Write the listing out again in full. Every character must match.

# # # # #

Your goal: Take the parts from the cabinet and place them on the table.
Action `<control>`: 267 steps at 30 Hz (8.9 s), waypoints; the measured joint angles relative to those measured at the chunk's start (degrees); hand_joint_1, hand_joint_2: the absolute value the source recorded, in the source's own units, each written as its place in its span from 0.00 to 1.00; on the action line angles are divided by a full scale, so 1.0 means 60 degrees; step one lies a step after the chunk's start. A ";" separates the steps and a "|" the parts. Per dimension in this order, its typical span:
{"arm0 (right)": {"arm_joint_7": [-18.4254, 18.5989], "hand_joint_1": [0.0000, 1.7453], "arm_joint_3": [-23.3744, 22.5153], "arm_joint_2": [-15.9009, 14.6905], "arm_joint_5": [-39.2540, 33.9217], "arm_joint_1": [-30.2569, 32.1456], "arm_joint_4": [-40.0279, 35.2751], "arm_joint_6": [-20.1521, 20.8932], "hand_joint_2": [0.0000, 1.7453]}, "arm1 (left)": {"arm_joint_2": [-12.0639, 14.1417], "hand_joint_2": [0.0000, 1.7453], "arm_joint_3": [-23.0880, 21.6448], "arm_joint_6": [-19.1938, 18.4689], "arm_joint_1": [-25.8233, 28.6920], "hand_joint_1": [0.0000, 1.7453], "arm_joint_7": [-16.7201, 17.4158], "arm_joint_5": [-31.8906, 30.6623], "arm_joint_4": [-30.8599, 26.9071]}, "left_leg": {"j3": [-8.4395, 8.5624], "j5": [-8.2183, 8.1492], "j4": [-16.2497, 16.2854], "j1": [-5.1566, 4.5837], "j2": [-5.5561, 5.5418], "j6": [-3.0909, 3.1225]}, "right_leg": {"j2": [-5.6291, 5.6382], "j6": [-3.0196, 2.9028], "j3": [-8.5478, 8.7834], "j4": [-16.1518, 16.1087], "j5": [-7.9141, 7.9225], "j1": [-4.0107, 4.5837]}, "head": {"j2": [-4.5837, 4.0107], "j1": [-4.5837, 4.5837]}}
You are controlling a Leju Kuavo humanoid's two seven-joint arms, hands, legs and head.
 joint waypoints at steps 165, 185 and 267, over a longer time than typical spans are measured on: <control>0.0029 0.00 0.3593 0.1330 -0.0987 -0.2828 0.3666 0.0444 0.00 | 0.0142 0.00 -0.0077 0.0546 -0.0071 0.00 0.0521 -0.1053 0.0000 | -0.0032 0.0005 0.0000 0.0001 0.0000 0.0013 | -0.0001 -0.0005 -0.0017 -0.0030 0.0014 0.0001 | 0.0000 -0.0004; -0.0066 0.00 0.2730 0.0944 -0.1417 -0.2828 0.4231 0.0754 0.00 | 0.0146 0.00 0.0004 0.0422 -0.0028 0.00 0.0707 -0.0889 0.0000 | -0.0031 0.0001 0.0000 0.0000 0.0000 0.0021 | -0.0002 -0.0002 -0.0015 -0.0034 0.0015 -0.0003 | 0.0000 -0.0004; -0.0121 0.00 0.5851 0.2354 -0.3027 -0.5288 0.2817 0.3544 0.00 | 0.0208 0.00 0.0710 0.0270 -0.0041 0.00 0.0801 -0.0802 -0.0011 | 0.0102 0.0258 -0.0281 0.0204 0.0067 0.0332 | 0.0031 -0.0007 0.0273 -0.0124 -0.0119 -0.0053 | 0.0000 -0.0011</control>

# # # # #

**RESULT BELOW:**
Your goal: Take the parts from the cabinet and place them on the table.
Action `<control>`: 267 steps at 30 Hz (8.9 s), waypoints; the measured joint angles relative to those measured at the chunk's start (degrees); hand_joint_1, hand_joint_2: the absolute value the source recorded, in the source's own units, each written as its place in its span from 0.00 to 1.00; on the action line angles are divided by a full scale, so 1.0 means 60 degrees; step one lies a step after the chunk's start. A ";" separates the steps and a "|" the parts. Per dimension in this order, its typical span:
{"arm0 (right)": {"arm_joint_7": [-18.4254, 18.5989], "hand_joint_1": [0.0000, 1.7453], "arm_joint_3": [-23.3744, 22.5153], "arm_joint_2": [-15.9009, 14.6905], "arm_joint_5": [-39.2540, 33.9217], "arm_joint_1": [-30.2569, 32.1456], "arm_joint_4": [-40.0279, 35.2751], "arm_joint_6": [-20.1521, 20.8932], "hand_joint_2": [0.0000, 1.7453]}, "arm1 (left)": {"arm_joint_2": [-12.0639, 14.1417], "hand_joint_2": [0.0000, 1.7453], "arm_joint_3": [-23.0880, 21.6448], "arm_joint_6": [-19.1938, 18.4689], "arm_joint_1": [-25.8233, 28.6920], "hand_joint_1": [0.0000, 1.7453], "arm_joint_7": [-16.7201, 17.4158], "arm_joint_5": [-31.8906, 30.6623], "arm_joint_4": [-30.8599, 26.9071]}, "left_leg": {"j3": [-8.4395, 8.5624], "j5": [-8.2183, 8.1492], "j4": [-16.2497, 16.2854], "j1": [-5.1566, 4.5837], "j2": [-5.5561, 5.5418], "j6": [-3.0909, 3.1225]}, "right_leg": {"j2": [-5.6291, 5.6382], "j6": [-3.0196, 2.9028], "j3": [-8.5478, 8.7834], "j4": [-16.1518, 16.1087], "j5": [-7.9141, 7.9225], "j1": [-4.0107, 4.5837]}, "head": {"j2": [-4.5837, 4.0107], "j1": [-4.5837, 4.5837]}}
You are controlling a Leju Kuavo humanoid's two seven-joint arms, hands, legs and head.
 joint waypoints at steps 165, 185 and 267, over a longer time than typical spans are measured on: <control>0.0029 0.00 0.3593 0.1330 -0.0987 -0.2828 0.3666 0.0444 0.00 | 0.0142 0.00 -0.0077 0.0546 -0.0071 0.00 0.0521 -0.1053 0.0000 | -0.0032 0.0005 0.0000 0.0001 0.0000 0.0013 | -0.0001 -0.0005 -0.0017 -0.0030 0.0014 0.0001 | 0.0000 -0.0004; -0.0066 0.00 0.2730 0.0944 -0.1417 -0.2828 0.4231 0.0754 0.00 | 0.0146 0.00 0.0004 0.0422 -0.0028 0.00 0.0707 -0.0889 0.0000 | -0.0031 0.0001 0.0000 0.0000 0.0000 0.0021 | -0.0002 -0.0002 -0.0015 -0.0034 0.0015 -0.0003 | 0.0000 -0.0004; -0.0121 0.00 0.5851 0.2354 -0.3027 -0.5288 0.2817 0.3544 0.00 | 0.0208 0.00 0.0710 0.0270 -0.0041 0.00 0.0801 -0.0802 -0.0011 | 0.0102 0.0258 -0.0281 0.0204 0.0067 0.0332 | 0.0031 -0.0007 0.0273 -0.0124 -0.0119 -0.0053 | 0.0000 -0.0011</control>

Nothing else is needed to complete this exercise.